Она была радушна, но ничего не навязывала гостю. Держалась ровно и приветливо.
— Вы некогда были гувернанткой в одной английской семье, — сказал Пуаро. — Их фамилия — Престон-Грей. Не знаю, помните ли вы их.
— О да, ведь мы редко забываем то, что связано с нашей молодостью, правда? У них были девочка и мальчик — разница пять лет. Славные ребятишки! Их отец потом стал генералом.
— Но была и еще сестра их матери.
— Ах да, помню. Когда я приехала, ее не было дома. Кажется, у нее что-то было со здоровьем, она как раз проходила курс лечения.
— А вы не припомните, как их звали?
— Маргарет. А вторую… постойте-ка…
— Доротея.
— Да-да. Довольно редкое имя. Но они звали друг друга Молли и Долли. Они были близнецами. Вы, должно быть, знаете. И похожи — как две капли воды. И обе красавицы.
— Они были привязаны друг к другу?
— Да — обожали друг друга. Но постойте — вам не кажется, что мы немного запутались? Я ведь поступила не в семью Престон-Грей. Доротея Престон-Грей была замужем за майором… не могу вспомнить. Арроу? Нет, Джарроу. А фамилия Маргарет по мужу…
— Равенскрофт.
— Да, верно. Удивительно, как эти имена вылетают из головы. Ну конечно же, Престон-Грей — это предыдущее поколение. Маргарет Престон-Грей жила когда-то в пансионате, здесь в Швейцарии. После замужества она написала мадам Бенуа, директрисе пансионата, и попросила порекомендовать кого-нибудь в качестве гувернантки для ее маленьких детей. Так я и попала в их семью. Я и вспомнила-то о сестре мадам только потому, что она некоторое время гостила у них в ту пору. Ну а дети… девочке было лет шесть, имя у нее было какое-то шекспировское… Розалинда или Селия[359].
— Селия, — сказал Пуаро.
— Мальчику было годика четыре. Шалун, но очаровательный мальчуган. Я к ним очень привязалась.

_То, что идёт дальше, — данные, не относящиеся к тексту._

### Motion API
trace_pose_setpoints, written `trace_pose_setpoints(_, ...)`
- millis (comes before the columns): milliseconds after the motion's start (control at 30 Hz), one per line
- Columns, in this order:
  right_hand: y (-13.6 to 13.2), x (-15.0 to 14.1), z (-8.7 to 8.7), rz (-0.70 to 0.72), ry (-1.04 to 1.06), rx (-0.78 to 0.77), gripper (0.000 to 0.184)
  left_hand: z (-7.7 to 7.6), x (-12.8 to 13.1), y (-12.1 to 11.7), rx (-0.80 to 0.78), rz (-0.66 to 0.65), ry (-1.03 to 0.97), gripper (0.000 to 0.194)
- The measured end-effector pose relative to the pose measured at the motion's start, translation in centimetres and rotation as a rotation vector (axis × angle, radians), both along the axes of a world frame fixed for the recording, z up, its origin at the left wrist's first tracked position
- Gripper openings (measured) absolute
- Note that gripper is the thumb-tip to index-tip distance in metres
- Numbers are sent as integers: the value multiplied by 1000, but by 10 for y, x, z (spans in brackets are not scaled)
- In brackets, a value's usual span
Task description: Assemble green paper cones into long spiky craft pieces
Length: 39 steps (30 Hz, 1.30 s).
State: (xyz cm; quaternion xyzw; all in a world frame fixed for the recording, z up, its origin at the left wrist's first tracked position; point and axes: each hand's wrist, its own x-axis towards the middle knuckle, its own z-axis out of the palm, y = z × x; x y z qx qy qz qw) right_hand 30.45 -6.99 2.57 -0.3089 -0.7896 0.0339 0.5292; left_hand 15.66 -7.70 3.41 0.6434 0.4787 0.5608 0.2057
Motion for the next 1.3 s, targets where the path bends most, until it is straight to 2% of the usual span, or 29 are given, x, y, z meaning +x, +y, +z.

— И они к вам тоже, как я слышал. Вы ведь были с ними очень добры.
— Moi, j'aime les enfants[360],— сказала мадемуазель Руселль.
— Кажется, они называли вас Мадди.
Она рассмеялась.
— До чего приятно снова это слышать! Прошлое сразу оживает.
— А вы помните мальчика по имени Десмонд? Десмонд Бартон-Кокс?
— О да. Он жил неподалеку. Дети из соседних домов часто играли вместе. Десмонд. Конечно, я его помню.
— И долго вы прожили в этой семье, мадемуазель?
— Нет. Года три-три с половиной. Потом мне пришлось вернуться. Мать серьезно заболела, и я должна была ухаживать за ней. Я чувствовала, что это ненадолго… Так и случилось — она умерла через полтора года после моего возвращения. После ее смерти я открыла здесь небольшой пансионат для девушек, которые хотят обучаться языкам и прочему. В Англию я больше не возвращалась, но еще год или два дети посылали мне поздравления с Рождеством.
— Как вам показалось — семья генерала Равенскрофта была счастливой семьей?
— О да. И родители и дети.
— По-вашему, они были хорошей парой?
— Да, это был, что называется, гармоничный брак.
— Вы сказали, что сестры обожали друг друга. Леди Равенскрофт была предана своей сестре. А та платила ей взаимностью?
— Видите ли… мне, конечно, не полагалось иметь своего мнения… Но откровенно говоря, сестра мадам — Долли, как ее все звали — была безусловно не совсем в себе и порою вела себя очень странно. Мне кажется, она была очень ревнива от природы. Насколько я поняла, она была когда-то помолвлена — или у них должна была состояться помолвка — с мистером Равенскрофтом. Да, вначале он ухаживал за ней, но позднее увлекся ее сестрой, и это был, на мой взгляд, удачный выбор, потому что Молли Равенскрофт была очень достойной, милой женщиной. Как Долли относилась к миссис Равенскрофт? Иногда мне казалось, что она обожает свою сестру, а иногда — что люто ее ненавидит. Она и к детям относилась как-то странно — считала, что им уделяют слишком много внимания. Но об этом вам лучше меня рассказала бы мадемуазель Моура. Она сейчас живет в Лозанне. Она попала к Равенскрофтам через два года после моего отъезда и прожила у них несколько лет. А потом опять вернулась к леди Равенскрофт — уже в качестве компаньонки — когда Селия уехала учиться за границу.
— С ней я тоже собирался встретиться У меня есть ее координаты, — сказал Пуаро.
— Моура знает гораздо больше меня. Человек она очень хороший — на нее можно во всем положиться. А трагедия произошла как раз при ней. Кому же как не ей и знать, что случилось… Но она умеет хранить чужие тайны. Мне она так ничего и не сказала. Не знаю, скажет ли вам. Может быть, да — а может и нет.